### Task prompt:
Copy whichever lines of the data hold the word "industrial".

### Dataset content:
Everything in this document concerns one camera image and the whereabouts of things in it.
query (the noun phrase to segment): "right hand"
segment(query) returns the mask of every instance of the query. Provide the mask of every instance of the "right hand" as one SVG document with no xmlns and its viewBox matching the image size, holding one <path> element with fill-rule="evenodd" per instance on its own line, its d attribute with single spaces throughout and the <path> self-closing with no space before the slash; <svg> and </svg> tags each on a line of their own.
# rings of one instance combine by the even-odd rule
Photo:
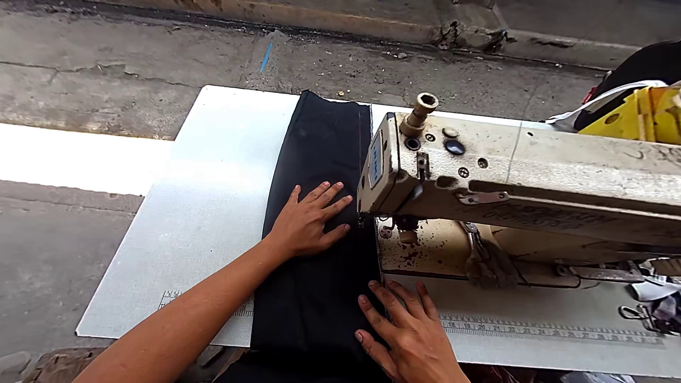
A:
<svg viewBox="0 0 681 383">
<path fill-rule="evenodd" d="M 407 308 L 391 291 L 376 281 L 369 282 L 369 288 L 383 303 L 395 324 L 379 314 L 366 296 L 360 295 L 358 300 L 366 319 L 390 347 L 389 351 L 368 332 L 357 330 L 355 337 L 366 353 L 396 383 L 470 383 L 456 361 L 426 286 L 421 281 L 416 283 L 419 301 L 399 283 L 387 281 L 386 284 Z"/>
</svg>

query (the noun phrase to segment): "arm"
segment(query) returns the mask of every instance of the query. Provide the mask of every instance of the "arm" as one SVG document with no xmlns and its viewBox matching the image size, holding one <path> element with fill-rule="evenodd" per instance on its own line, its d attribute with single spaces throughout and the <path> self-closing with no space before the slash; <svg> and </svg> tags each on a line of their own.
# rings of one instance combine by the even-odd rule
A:
<svg viewBox="0 0 681 383">
<path fill-rule="evenodd" d="M 325 182 L 298 202 L 297 185 L 268 236 L 123 335 L 74 382 L 174 381 L 274 269 L 345 236 L 349 225 L 323 232 L 326 221 L 352 201 L 347 196 L 326 206 L 342 188 Z"/>
<path fill-rule="evenodd" d="M 395 281 L 387 280 L 386 285 L 390 290 L 376 281 L 369 282 L 394 324 L 379 314 L 364 295 L 358 298 L 366 319 L 390 347 L 388 350 L 371 334 L 357 330 L 355 337 L 366 353 L 396 383 L 470 383 L 456 361 L 426 286 L 421 281 L 416 283 L 416 297 Z M 404 307 L 393 292 L 405 303 Z"/>
</svg>

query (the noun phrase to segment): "black button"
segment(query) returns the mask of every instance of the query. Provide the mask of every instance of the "black button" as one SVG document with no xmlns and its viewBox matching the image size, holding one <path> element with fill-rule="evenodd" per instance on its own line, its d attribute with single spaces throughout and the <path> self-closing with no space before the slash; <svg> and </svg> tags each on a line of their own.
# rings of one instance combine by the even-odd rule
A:
<svg viewBox="0 0 681 383">
<path fill-rule="evenodd" d="M 445 141 L 445 149 L 453 155 L 462 155 L 463 153 L 466 153 L 466 147 L 457 140 Z"/>
</svg>

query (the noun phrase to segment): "forearm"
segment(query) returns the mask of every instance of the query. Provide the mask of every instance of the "forearm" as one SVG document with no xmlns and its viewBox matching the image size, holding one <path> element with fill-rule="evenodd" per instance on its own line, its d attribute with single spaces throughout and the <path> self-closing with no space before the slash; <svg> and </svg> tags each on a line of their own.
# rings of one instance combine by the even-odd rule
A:
<svg viewBox="0 0 681 383">
<path fill-rule="evenodd" d="M 171 382 L 246 298 L 290 254 L 263 240 L 121 337 L 76 378 L 83 382 Z"/>
</svg>

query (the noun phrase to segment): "sewing machine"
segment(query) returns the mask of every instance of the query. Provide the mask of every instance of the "sewing machine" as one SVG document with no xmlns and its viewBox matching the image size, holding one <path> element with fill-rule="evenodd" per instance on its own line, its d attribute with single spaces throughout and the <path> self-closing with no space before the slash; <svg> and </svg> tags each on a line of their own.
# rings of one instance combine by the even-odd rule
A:
<svg viewBox="0 0 681 383">
<path fill-rule="evenodd" d="M 384 267 L 421 257 L 429 274 L 567 287 L 641 281 L 632 260 L 681 253 L 681 147 L 429 115 L 437 105 L 422 93 L 387 113 L 370 144 L 358 209 L 379 221 Z"/>
</svg>

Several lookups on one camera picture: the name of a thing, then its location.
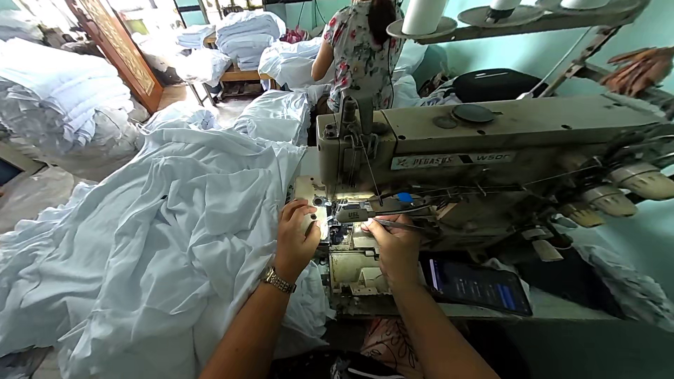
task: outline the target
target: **wooden door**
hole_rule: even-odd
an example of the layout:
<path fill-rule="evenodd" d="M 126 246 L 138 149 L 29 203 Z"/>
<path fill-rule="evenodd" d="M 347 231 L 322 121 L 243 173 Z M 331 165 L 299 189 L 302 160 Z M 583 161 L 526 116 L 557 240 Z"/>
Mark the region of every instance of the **wooden door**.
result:
<path fill-rule="evenodd" d="M 119 76 L 148 112 L 159 106 L 164 88 L 117 19 L 107 0 L 66 0 L 82 28 L 117 68 Z"/>

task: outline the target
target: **metal watch strap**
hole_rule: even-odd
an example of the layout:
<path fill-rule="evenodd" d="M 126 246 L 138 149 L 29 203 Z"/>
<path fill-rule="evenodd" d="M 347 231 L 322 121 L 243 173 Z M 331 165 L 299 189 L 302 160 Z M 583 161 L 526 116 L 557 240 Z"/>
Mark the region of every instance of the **metal watch strap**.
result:
<path fill-rule="evenodd" d="M 285 293 L 294 293 L 297 285 L 284 281 L 276 274 L 276 268 L 271 266 L 263 271 L 262 281 L 269 283 Z"/>

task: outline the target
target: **dark hair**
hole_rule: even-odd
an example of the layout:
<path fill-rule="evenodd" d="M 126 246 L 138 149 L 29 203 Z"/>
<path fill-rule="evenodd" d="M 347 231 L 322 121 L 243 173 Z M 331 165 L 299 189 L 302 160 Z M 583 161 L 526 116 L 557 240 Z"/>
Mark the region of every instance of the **dark hair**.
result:
<path fill-rule="evenodd" d="M 386 28 L 396 21 L 396 6 L 392 0 L 372 0 L 367 14 L 367 23 L 370 25 L 370 33 L 380 45 L 384 45 L 390 36 Z"/>

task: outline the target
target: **tiled floor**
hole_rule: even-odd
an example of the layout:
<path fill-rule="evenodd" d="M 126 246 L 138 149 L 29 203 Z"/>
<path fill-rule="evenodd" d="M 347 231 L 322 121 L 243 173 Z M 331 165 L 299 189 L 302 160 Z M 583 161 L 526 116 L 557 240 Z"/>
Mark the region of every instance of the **tiled floor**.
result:
<path fill-rule="evenodd" d="M 202 97 L 206 96 L 203 86 L 195 86 L 199 95 Z M 218 118 L 218 123 L 222 127 L 228 127 L 232 124 L 234 119 L 236 119 L 243 109 L 255 99 L 255 96 L 238 96 L 235 98 L 228 98 L 222 103 L 218 103 L 213 107 L 208 99 L 204 101 L 204 107 L 211 110 Z M 164 88 L 164 94 L 162 99 L 159 102 L 159 109 L 166 108 L 167 106 L 178 102 L 178 101 L 190 101 L 197 104 L 197 99 L 194 97 L 194 93 L 187 86 L 169 86 Z"/>

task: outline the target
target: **industrial sewing machine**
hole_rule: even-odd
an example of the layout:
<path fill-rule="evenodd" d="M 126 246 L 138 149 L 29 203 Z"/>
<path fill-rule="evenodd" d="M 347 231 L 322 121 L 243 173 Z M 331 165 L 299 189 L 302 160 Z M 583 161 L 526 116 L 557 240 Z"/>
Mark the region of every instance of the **industrial sewing machine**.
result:
<path fill-rule="evenodd" d="M 369 104 L 347 93 L 341 113 L 317 118 L 320 176 L 295 183 L 318 207 L 305 225 L 321 226 L 333 293 L 387 293 L 377 244 L 360 228 L 375 215 L 406 213 L 425 251 L 484 251 L 519 233 L 552 261 L 561 256 L 546 239 L 560 214 L 595 227 L 637 212 L 627 190 L 674 197 L 660 172 L 673 162 L 674 126 L 612 98 Z"/>

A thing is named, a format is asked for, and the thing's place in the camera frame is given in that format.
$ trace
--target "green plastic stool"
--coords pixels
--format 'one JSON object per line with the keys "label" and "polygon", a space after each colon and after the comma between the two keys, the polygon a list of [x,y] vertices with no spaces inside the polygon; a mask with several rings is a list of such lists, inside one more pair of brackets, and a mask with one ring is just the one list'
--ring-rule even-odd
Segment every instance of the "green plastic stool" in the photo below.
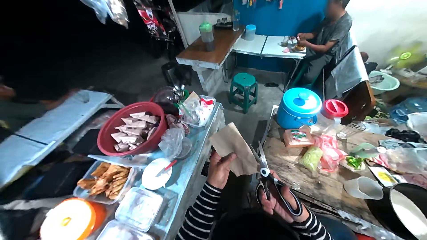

### Expected answer:
target: **industrial sewing machine**
Mark the region of every instance of the **industrial sewing machine**.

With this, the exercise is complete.